How many lines below contain the word "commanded"? Reply solely with the number.
:: Data block
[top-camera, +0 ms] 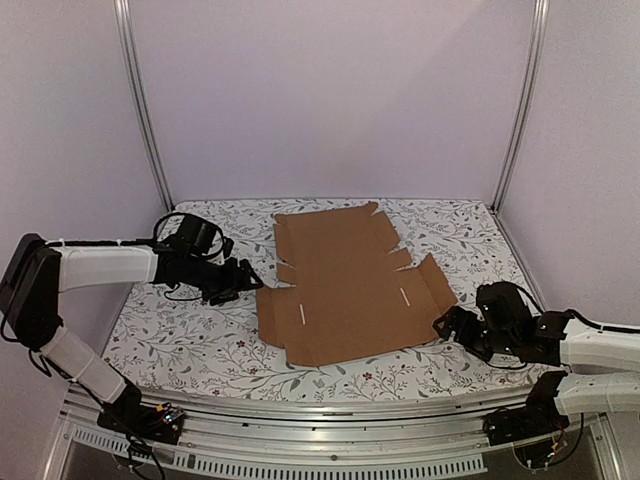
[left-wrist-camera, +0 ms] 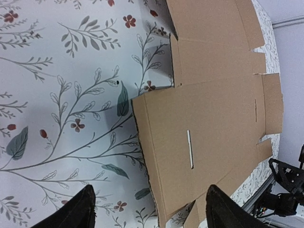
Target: Fold the paper box
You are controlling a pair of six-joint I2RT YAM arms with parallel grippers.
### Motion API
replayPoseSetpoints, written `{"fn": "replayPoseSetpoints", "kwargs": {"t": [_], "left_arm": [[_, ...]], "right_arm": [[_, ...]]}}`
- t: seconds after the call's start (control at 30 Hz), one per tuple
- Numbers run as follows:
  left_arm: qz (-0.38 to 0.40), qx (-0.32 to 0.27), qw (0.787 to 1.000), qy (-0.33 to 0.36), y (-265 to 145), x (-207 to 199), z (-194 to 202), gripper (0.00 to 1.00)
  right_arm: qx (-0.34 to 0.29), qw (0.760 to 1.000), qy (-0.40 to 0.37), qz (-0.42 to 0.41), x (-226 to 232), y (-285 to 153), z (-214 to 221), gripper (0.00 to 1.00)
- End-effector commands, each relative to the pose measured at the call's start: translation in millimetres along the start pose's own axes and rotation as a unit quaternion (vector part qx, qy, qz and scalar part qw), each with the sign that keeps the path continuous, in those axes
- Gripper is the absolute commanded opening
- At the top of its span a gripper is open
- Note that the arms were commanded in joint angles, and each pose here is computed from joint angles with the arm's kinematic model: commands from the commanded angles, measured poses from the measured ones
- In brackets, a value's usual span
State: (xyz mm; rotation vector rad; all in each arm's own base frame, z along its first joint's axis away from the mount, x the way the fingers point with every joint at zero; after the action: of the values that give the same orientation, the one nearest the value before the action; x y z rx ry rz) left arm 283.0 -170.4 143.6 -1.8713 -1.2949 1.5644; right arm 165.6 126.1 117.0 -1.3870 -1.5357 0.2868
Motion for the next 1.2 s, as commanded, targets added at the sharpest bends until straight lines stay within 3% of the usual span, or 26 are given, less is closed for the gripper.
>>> {"fn": "replayPoseSetpoints", "kwargs": {"t": [0.0,0.4,0.53,0.7,0.93,1.17], "left_arm": [[0.022,0.008,1.000,-0.005,9,-3,3,0.77],[0.019,0.015,1.000,-0.010,10,-3,5,0.76],[0.011,0.013,1.000,-0.007,5,-2,4,0.76],[-0.005,-0.002,1.000,0.005,-10,-6,1,0.77],[-0.033,-0.055,0.997,0.044,-52,-19,-12,0.79],[-0.057,-0.124,0.985,0.107,-105,-42,-32,0.82]], "right_arm": [[-0.048,0.997,0.057,-0.020,5,7,-7,0.91],[-0.054,0.994,0.085,-0.036,14,42,-5,0.55],[-0.048,0.994,0.086,-0.043,16,50,-3,0.35],[-0.042,0.995,0.083,-0.046,17,55,0,0.00],[-0.057,0.995,0.044,-0.063,33,40,-10,0.00],[-0.086,0.990,-0.058,-0.091,74,4,-40,0.00]]}}
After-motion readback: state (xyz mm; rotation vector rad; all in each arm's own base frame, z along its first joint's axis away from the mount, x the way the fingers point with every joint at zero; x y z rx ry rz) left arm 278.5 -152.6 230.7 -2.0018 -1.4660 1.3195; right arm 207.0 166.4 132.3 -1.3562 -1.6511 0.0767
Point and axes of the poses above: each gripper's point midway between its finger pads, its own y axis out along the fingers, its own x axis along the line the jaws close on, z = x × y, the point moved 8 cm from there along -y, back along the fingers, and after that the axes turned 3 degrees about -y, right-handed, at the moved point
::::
=== Task result ===
3